What to Do If You Have TMJ Pain When You Are Pregnant

Pregnancy can cause hormonal changes, increased physical and emotional stress, and TMJ pain. Compresses that are hot or cold and facial exercises could help ease this discomfort.

You likely anticipated some degree of difficulty throughout your pregnancy, but you might not have anticipated jaw pain. Certain pregnant individuals may experience TMJ pain due to hormonal fluctuations and increased stress. Headaches, trouble swallowing, and jaw clicking or popping are a few examples of this.

Your doctor could advise face exercises, cold compresses, and anti-inflammatory drugs if you have TMJ pain. After your baby is delivered, your TMJ pain may go away, but it also might not.

What is the TMJ?

The acronym for the temporomandibular joint is TMJ. On either side of the jaw, there are two TMJs in your body. (You can feel them if you open your mouth and put your fingers in front of your ears.)

Disorders known as temporomandibular disorders (TMDs) impact the muscles, ligaments, and nerves surrounding the temporomandibular joint (TMJ).
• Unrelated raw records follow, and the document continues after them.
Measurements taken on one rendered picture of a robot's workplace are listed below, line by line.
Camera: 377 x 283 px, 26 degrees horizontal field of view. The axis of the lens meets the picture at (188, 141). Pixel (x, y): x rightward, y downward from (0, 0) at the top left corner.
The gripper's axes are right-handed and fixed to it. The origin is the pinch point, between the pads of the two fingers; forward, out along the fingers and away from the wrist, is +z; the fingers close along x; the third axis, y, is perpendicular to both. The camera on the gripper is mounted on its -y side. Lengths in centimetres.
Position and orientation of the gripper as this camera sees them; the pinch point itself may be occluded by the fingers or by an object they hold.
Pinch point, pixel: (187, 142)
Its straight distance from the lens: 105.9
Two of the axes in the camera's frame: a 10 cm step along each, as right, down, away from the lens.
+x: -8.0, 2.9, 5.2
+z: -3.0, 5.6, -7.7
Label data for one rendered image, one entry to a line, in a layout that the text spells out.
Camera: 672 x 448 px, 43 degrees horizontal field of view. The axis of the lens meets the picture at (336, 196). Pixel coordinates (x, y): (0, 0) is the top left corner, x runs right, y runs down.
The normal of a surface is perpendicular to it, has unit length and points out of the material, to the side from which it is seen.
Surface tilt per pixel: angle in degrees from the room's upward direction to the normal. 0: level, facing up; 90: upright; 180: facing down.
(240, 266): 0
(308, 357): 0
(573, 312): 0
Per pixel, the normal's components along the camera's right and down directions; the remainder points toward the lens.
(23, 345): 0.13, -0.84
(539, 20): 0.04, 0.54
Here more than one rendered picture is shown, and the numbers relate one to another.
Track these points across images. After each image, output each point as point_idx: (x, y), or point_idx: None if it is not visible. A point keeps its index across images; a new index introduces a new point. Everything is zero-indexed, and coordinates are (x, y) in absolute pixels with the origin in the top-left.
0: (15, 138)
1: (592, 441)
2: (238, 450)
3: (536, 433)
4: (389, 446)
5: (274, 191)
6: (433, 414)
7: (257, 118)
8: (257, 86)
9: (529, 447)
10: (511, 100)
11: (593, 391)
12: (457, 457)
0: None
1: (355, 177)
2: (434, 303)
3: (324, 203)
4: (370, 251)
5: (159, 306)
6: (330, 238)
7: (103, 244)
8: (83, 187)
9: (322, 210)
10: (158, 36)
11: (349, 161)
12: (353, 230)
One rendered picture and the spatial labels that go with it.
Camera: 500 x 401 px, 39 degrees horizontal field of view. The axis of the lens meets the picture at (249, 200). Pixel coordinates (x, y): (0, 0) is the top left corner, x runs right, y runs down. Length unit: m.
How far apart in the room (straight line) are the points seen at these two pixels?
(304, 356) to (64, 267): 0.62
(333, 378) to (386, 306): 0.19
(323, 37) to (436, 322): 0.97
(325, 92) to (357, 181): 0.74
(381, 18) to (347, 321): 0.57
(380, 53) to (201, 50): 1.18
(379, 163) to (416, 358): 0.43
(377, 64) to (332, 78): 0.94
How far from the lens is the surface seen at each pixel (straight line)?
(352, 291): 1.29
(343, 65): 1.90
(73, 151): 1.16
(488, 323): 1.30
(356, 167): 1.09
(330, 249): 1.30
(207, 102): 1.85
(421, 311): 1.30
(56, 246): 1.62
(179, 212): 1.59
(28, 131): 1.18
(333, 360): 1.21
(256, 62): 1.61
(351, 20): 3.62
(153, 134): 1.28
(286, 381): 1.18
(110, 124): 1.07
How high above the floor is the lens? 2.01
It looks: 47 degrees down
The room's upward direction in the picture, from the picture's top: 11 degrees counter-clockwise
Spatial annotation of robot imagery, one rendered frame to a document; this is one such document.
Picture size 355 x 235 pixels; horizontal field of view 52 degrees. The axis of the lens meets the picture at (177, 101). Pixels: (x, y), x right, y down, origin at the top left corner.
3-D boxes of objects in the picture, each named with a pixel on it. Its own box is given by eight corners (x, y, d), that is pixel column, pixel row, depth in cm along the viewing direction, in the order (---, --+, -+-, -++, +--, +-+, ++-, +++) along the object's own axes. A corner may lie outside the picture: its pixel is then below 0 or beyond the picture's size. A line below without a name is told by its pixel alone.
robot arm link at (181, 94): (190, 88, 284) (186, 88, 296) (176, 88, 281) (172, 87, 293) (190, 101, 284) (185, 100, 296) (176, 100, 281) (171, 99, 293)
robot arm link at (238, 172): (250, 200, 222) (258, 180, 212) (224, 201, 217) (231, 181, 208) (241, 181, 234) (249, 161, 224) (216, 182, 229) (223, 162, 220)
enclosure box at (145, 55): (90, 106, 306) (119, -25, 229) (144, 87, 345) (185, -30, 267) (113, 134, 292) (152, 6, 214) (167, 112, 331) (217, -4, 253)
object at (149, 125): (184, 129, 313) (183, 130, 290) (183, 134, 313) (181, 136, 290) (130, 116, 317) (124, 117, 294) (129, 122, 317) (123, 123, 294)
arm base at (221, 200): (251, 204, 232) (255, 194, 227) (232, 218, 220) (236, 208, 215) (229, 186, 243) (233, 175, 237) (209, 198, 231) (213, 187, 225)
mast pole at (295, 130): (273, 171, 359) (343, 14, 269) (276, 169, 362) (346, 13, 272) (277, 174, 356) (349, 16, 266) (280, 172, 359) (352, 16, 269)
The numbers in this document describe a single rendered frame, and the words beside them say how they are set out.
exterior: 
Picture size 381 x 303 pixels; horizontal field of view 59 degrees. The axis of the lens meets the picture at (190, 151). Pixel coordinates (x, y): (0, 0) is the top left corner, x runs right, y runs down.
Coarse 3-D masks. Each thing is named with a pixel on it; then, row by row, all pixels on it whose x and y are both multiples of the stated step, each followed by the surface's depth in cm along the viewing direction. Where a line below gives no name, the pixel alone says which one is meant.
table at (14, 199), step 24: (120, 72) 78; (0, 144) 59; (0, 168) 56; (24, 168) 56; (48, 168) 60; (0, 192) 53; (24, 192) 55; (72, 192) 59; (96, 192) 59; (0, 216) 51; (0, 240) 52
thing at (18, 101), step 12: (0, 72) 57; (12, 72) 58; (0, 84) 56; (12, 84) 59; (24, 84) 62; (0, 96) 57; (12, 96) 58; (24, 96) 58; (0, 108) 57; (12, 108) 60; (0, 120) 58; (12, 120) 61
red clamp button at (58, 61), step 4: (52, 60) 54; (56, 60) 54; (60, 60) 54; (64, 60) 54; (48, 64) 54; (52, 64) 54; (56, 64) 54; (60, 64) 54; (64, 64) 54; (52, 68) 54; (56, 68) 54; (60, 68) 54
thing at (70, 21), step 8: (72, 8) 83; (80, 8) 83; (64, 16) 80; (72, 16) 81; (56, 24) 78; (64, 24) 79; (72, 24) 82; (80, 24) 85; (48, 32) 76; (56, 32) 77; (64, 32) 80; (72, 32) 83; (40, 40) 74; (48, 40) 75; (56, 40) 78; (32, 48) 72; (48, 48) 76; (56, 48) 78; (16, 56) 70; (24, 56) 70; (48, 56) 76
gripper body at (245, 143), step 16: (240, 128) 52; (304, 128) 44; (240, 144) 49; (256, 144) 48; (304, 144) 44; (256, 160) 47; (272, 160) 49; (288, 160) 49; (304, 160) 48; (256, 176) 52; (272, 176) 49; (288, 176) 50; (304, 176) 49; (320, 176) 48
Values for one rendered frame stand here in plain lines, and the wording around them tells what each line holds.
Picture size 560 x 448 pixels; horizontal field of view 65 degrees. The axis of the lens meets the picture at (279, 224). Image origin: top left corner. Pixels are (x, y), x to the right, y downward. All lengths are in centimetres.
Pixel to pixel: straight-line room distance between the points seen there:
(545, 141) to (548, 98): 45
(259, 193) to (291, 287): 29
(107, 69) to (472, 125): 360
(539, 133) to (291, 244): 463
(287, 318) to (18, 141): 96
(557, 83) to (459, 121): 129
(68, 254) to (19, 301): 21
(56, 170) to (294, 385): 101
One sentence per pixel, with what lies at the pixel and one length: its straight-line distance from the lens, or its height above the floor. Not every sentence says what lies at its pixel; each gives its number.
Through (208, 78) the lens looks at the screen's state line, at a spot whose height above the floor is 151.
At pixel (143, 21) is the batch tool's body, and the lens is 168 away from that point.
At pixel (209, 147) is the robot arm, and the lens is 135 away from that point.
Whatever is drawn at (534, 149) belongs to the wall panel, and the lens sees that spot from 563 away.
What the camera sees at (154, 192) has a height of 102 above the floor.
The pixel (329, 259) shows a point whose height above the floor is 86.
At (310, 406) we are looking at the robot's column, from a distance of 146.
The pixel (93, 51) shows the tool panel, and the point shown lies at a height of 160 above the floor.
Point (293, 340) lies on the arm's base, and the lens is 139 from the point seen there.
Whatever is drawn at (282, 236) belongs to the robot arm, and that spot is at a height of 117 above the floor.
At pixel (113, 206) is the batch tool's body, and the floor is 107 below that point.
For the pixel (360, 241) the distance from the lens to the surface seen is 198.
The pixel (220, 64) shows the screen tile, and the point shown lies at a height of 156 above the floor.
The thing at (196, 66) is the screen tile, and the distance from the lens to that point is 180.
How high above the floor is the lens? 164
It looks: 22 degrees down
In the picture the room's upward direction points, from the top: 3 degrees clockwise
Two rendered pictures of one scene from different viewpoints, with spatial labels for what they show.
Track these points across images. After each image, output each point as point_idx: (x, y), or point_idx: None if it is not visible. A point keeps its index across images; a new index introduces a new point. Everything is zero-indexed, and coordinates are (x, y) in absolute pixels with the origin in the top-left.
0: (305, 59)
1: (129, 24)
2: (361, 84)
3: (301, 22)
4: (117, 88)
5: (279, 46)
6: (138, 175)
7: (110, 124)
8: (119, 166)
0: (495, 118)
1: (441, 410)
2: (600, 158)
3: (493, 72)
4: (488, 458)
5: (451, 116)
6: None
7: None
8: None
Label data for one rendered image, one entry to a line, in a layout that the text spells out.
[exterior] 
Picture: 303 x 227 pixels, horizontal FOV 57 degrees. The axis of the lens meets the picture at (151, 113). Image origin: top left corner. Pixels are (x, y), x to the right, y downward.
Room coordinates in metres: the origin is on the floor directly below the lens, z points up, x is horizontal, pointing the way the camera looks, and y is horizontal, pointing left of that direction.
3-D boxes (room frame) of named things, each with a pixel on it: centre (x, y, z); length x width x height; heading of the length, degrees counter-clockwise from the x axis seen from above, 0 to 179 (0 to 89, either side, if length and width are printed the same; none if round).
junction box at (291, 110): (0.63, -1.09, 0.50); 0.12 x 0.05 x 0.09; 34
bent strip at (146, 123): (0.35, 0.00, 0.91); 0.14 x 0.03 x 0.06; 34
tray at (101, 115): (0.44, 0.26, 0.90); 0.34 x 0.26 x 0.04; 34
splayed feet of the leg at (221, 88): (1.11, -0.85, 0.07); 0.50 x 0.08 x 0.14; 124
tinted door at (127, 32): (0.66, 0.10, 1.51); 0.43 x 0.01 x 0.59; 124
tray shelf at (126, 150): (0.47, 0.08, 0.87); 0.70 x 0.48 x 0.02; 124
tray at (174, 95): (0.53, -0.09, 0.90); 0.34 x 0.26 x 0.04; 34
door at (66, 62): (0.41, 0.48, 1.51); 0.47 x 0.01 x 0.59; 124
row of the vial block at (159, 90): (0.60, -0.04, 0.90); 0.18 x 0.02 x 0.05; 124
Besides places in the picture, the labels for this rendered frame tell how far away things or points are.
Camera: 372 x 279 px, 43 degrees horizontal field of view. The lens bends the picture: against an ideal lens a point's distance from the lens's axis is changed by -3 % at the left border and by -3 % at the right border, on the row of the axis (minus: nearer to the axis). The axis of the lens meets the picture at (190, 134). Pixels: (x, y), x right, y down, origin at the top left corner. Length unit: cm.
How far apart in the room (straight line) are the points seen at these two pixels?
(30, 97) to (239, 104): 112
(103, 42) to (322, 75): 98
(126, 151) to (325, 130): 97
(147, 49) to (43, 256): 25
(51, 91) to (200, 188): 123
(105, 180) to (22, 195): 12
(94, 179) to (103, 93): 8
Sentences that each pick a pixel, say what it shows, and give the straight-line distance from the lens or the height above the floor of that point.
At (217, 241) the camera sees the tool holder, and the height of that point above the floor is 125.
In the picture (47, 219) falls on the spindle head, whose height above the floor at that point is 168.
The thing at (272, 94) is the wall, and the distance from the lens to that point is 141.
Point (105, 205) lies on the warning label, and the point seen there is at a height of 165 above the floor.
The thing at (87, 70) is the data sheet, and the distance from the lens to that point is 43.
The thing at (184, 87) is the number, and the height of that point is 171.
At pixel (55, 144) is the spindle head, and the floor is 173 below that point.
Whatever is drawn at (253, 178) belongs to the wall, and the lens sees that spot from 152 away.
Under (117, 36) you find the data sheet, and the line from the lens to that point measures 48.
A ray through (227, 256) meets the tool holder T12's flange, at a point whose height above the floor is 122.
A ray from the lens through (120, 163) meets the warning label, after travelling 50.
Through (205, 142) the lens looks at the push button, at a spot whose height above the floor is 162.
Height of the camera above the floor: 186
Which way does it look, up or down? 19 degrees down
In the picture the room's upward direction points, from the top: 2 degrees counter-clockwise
More than 30 of these illnesses can result in jaw pain and dysfunction.

How can pregnancy affect your TMJ?

Though a 2023 study revealed no statistically significant difference in the incidence of TMDs between pregnant and non-pregnant individuals of childbearing age, TMDs are more common in women than in men.

It's not always clear what causes TMJ pain specifically. Stressors that are physical or emotional combined with genetics could be the cause. The occurrence and duration of TMJ pain may also be influenced by your perception of pain.

Pregnancy can cause hormonal changes and increased stress on the body, which can lead to TMJ pain.

What are the symptoms of TMJ disorder during pregnancy?

Pregnancy and TMJ disorders can cause the following symptoms:
  • The sound of your jaw locking, popping, or clicking when you open your mouth
  • ache in your neck, face, or jaw
  • discomfort when masticating
  • headaches
  • tinnitus

What is the treatment for TMJ disorders during pregnancy?

Treatment-free resolution of TMJ problem symptoms is possible. You might not need to do anything if your TMJ pain is minor and does not interfere with your day-to-day activities.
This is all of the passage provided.